I also prefer DB trains to being a passenger in a car on an interstate. Trains, when well-done, are much quieter, a much smoother ride, have much more comfortable seats, and offer the option to stand up and stretch if you feel like it.

Cycling is never a replacement for either of those two use cases.


> HSR is a viable alternative to flights. Similar travel times are possible.

It's a viable alternative to short-haul flights. Boston to Las Vegas, San Diego, San Francisco, or Seattle is not really competitive by rail, even if the US had any high-speed rail.


Sure.


Whataboutism is escapist, used to sow discord, and as such is a method of division commonly used to attempt the derailment [ha] of an otherwise useful discussion.


Please don't use that trope on HN. It never leads anywhere interesting.

https://hn.algolia.com/?sort=byDate&dateRange=all&type=comme...


Trains are a messy, loud and dangerous way of moving stuff. But yes, it's fuel efficient. But so fucking dangerous and primitive in so many ways.

Rail needs a lot of technology, and then it will be amazing. I don't think it's thsy far off.


> Trains are a messy, loud and dangerous way of moving stuff. But so fucking dangerous and primitive in so many ways.

Compared to trucking? Oh my god it's not even close. 2017 U.S. stats:[1][2]

Large truck fatalities: 4,102

U.S. rail fatalities: 8

Not sure how it pencils out per mile but it is ridiculously inaccurate to characterize trains as more dangerous than the alternatives.

[1] https://www.iihs.org/iihs/topics/t/large-trucks/fatalityfact...

[2] https://www.bts.gov/content/train-fatalities-injuries-and-ac...

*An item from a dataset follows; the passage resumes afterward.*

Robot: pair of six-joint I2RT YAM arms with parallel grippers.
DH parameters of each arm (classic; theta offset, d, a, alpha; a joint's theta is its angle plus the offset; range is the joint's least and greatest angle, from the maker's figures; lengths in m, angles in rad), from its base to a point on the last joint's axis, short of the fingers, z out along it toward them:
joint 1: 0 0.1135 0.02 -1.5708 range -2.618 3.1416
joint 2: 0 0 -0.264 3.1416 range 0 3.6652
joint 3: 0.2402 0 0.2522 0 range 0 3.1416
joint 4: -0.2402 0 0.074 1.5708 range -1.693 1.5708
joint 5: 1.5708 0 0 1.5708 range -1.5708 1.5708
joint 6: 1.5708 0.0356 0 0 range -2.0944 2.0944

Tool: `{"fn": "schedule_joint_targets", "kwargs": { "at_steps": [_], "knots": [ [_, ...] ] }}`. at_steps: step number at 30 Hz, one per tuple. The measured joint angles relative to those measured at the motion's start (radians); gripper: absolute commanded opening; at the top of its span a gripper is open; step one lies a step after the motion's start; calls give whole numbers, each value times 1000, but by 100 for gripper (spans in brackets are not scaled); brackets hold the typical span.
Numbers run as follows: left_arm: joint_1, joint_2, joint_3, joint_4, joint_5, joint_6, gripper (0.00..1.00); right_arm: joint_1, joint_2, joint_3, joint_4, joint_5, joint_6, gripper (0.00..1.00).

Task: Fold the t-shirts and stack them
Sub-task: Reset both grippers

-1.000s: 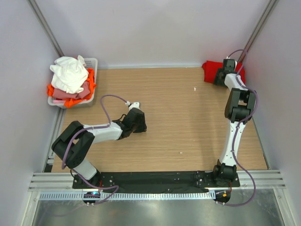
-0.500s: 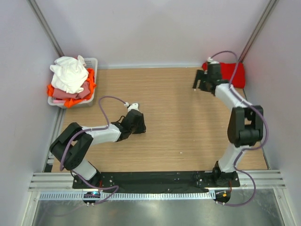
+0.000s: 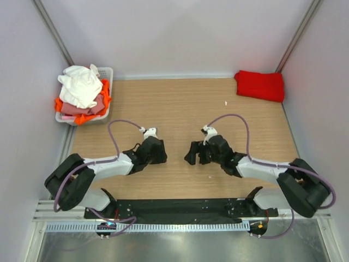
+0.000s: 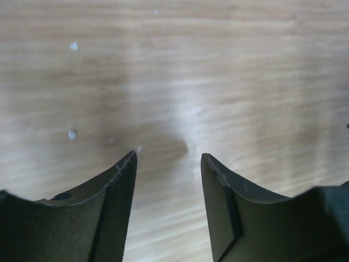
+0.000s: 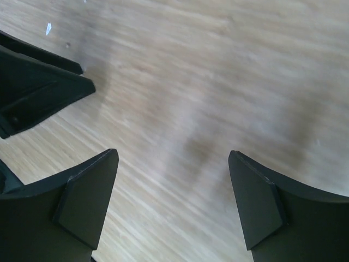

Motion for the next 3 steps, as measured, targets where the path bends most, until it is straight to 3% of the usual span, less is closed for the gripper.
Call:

> Trains are a messy, loud and dangerous way of moving stuff.

How so?


> How so?

You've obviously never lived next to a railroad.

Trains can't stop. I mean, they can eventually stop, but when it comes down to it, the train is not stopping.

Trains are relatively clean compared to trucks, but they still burn crap and spew ash and smoke.

Trains are loud. That's... I really can't say it any other way. Trains. Are. Loud.


>Trains are relatively clean compared to trucks, but they still burn crap and spew ash and smoke.

Electric trains exist, so it's pretty obvious that your rail exposure isn't as universal as you think it is.

For example, all the NS trains in the Netherlands are electric and powered sustainably.

https://www.ns.nl/en/about-ns/sustainability/energy/sustaina...


> Electric trains exist

Not universally, so it's pretty obvious your rail experience isn't as universal as you think it is.


You also need a lot fewer trains than say cars or trucks, so on the whole they might be better off.